An improved current edition boasts a larger format, additional illustrations, and the author's original ending, showing Adolf Meyer and Walter Gropius's model factory of 1914. It also illustrates Le Corbusier's 1954 Ronchamp chapel and Frank Lloyd Wright's 1959 Solomon R. Guggenheim Museum.

In the introduction, Richard

Weston writes that given "the absurdities to which extreme individualism…has led in the work of many of today's global superstars, it could well be that Pevsner's advocacy of 'the style of Gropius and the other pioneers' will acquire new urgency." And he concludes, "the re-publication of this, the first and still indispensable account of the early Modern Movement in English, could hardly be more timely."
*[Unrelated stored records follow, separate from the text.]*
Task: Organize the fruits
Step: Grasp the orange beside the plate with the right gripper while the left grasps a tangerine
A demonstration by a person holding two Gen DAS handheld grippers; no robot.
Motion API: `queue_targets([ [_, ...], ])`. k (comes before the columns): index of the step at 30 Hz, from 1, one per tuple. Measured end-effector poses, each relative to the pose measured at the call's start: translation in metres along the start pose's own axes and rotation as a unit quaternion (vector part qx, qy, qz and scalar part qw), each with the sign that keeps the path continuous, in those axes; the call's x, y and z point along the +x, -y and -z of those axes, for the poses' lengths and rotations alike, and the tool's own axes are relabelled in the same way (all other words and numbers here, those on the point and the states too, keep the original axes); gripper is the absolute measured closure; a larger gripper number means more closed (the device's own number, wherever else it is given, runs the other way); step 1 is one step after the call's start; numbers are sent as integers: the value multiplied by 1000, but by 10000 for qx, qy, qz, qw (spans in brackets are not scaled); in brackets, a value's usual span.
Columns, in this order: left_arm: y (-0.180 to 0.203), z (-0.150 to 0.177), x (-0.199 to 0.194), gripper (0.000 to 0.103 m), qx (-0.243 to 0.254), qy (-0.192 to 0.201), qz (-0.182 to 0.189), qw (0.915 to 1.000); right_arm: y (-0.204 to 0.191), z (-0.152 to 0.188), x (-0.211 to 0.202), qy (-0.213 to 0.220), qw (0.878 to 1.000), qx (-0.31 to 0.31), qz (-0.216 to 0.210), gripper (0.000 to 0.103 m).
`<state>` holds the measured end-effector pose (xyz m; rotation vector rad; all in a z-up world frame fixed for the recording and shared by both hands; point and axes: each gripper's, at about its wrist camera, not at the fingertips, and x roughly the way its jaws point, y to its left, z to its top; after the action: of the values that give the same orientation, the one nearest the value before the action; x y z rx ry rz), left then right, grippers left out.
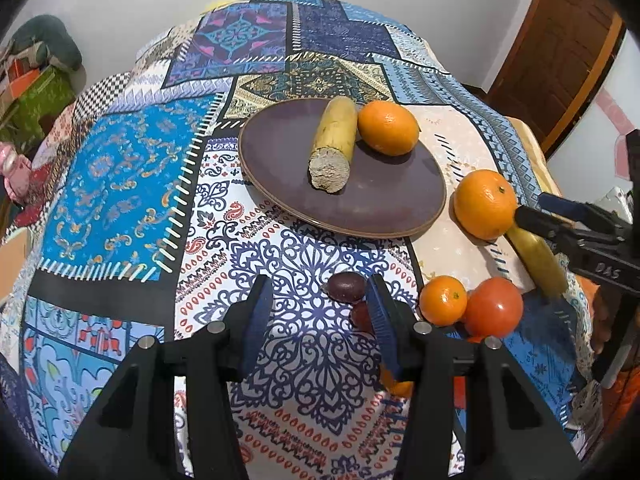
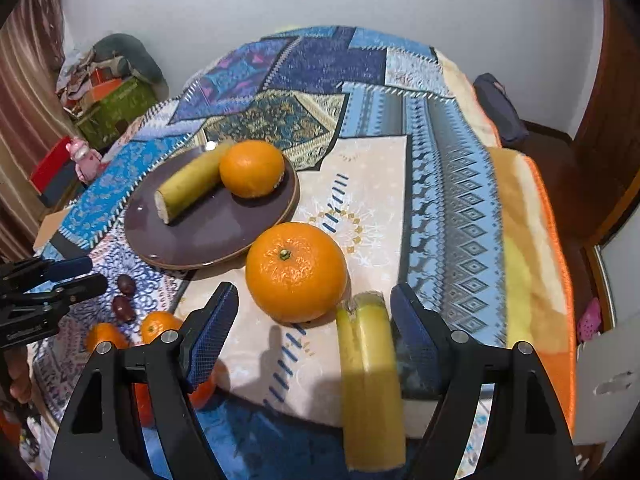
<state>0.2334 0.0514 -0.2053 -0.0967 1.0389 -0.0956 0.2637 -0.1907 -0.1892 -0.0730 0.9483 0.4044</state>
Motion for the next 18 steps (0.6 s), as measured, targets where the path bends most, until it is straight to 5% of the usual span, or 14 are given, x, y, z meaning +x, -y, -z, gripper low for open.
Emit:
queue_targets([
  [10, -2, -2, 4, 54, -78, -44, 43, 10000, -11, -8, 41, -291, 9990, -347, 58, 28],
  [11, -1, -2, 2, 54, -71, -37, 54, 10000, -12, -8, 40, -293, 9989, -372, -4, 35],
  [18, 13, 6, -17, 50, 27, 75, 225, 9997, -13, 7, 19, -241, 9989, -348, -188, 36],
])
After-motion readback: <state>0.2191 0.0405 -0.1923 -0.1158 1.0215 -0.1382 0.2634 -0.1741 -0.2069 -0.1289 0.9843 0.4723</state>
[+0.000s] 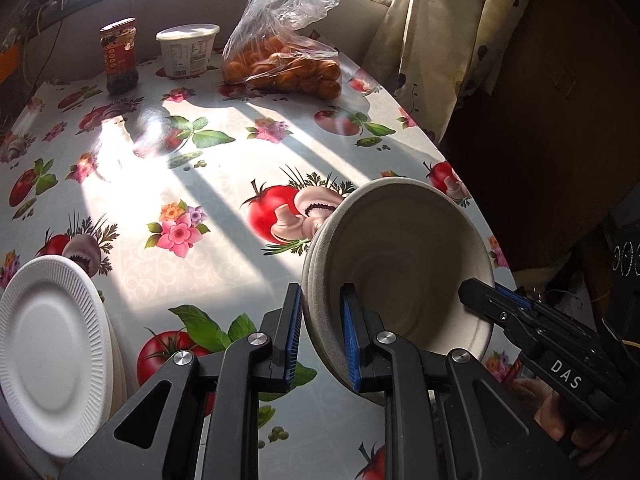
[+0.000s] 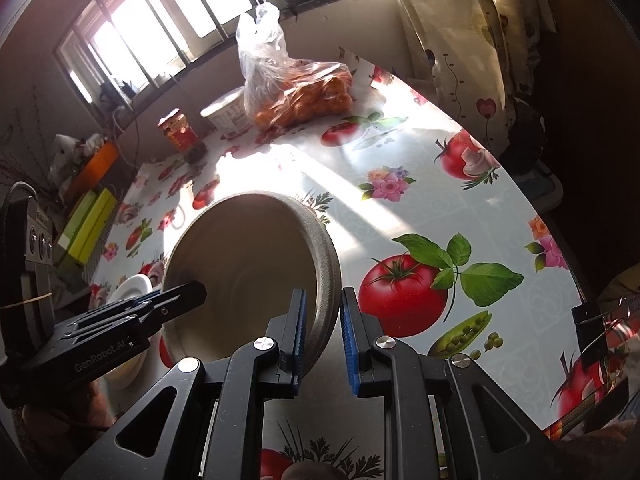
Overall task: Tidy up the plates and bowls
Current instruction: 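Lift and carry the nested bowls with both grippers over the white plate stack, then lower the bowls onto the plate stack and open both grippers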
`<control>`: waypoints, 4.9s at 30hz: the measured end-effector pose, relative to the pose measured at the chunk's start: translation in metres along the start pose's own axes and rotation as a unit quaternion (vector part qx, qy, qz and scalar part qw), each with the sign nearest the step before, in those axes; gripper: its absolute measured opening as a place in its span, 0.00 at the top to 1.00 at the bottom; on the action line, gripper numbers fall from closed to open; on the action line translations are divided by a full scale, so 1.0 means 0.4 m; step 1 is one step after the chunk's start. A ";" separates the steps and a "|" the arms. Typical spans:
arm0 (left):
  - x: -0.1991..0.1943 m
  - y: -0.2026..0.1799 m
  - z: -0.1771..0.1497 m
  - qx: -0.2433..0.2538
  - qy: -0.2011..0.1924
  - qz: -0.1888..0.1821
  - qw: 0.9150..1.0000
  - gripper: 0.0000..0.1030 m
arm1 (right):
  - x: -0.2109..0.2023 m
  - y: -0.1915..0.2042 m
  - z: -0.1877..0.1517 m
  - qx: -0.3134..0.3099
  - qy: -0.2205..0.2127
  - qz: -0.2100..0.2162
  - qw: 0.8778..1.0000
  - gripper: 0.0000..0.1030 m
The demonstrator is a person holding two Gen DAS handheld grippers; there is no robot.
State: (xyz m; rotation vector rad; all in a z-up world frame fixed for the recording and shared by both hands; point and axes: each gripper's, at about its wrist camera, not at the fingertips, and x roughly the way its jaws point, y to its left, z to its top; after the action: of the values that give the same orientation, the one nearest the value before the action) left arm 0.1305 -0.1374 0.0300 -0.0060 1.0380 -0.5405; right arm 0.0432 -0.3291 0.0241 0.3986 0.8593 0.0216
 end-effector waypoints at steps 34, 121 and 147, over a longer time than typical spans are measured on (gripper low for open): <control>-0.108 0.197 -0.007 -0.076 -0.033 0.045 0.996 0.80 | 0.091 0.223 0.056 -0.078 0.035 0.049 0.995 0.83; -0.263 0.576 -0.164 -0.224 -0.049 0.137 0.964 0.80 | 0.326 0.636 -0.023 -0.168 0.152 0.139 0.964 0.81; -0.266 0.566 -0.154 -0.214 -0.054 0.136 0.966 0.65 | 0.311 0.632 -0.025 -0.167 0.145 0.145 0.964 0.58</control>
State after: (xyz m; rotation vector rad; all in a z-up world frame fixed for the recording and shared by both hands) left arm 0.1344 0.1202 0.0273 -0.2680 1.0108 -0.0585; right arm 0.1531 -0.0696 0.0158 0.2019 1.0579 0.5004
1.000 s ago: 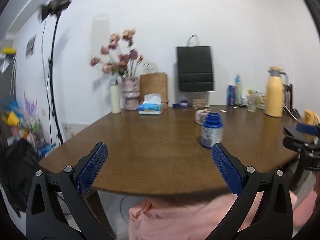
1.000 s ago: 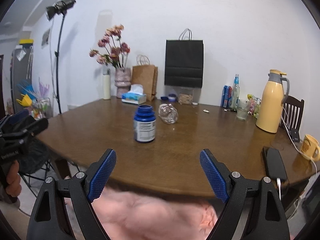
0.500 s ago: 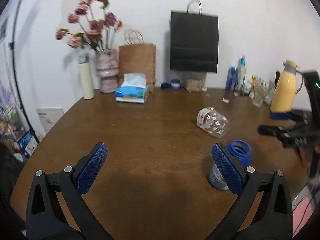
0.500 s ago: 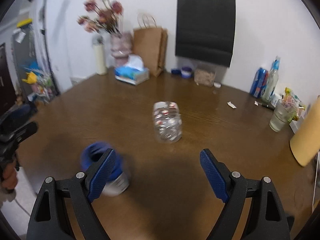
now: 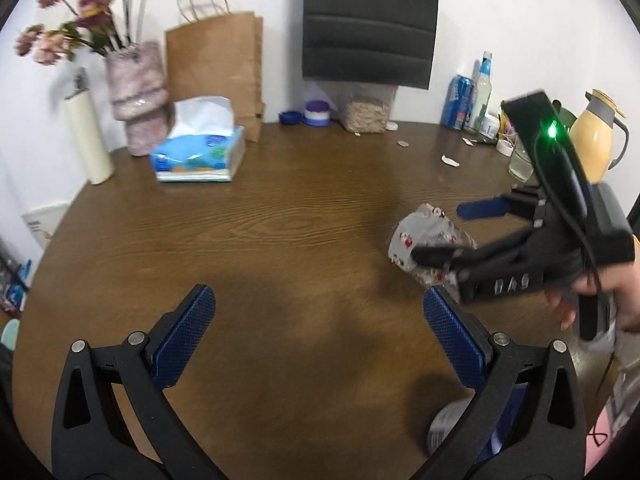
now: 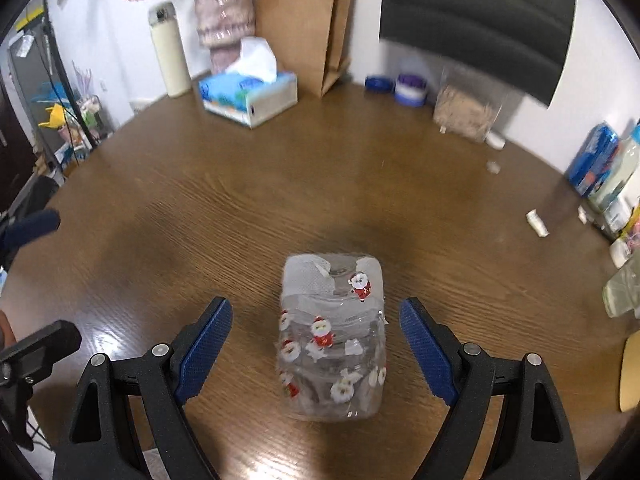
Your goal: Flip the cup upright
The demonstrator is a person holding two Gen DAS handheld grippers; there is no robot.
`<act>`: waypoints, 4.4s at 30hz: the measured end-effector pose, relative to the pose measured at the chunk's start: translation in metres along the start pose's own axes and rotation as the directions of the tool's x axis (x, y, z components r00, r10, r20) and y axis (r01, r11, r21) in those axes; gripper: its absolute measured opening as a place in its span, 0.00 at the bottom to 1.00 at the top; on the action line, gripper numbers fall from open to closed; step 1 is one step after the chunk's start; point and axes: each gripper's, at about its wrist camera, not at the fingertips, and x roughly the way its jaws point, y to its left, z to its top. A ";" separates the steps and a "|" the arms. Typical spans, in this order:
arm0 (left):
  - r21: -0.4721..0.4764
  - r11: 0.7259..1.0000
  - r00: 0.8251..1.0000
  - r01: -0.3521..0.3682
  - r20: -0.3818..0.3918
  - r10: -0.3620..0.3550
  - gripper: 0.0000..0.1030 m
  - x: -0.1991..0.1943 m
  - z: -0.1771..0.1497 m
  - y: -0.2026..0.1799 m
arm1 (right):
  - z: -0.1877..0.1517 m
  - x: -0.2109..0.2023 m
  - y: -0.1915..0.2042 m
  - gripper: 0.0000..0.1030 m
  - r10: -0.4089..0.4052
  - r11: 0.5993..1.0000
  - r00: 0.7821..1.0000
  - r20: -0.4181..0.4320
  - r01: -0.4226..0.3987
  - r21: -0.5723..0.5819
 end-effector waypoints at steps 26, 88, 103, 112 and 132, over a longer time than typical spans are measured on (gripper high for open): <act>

And in that spirit, few other views remain as relevant after 69 years.

What They're Reading...

Sarah Walker, principal of her namesake firm in Los Angeles

The Furniture of Sam Maloof

by Jeremy Adamson

Washington, D.C.: Smithsonian American Art Museum, and New York: W. W. Norton, $60, 270 pages

Walker has been reading this book every morning before work. She believes it captures craftsman Sam Maloof's "unique spirit and dedication to his art." She also admires Jonathan Pollock's "beautiful" photography and Adamson's "entertaining and informative" writing, which support the works. Walker points out that Maloof's 50 years of furniture design seem to have made "his breadth of work vast and his experiences rich."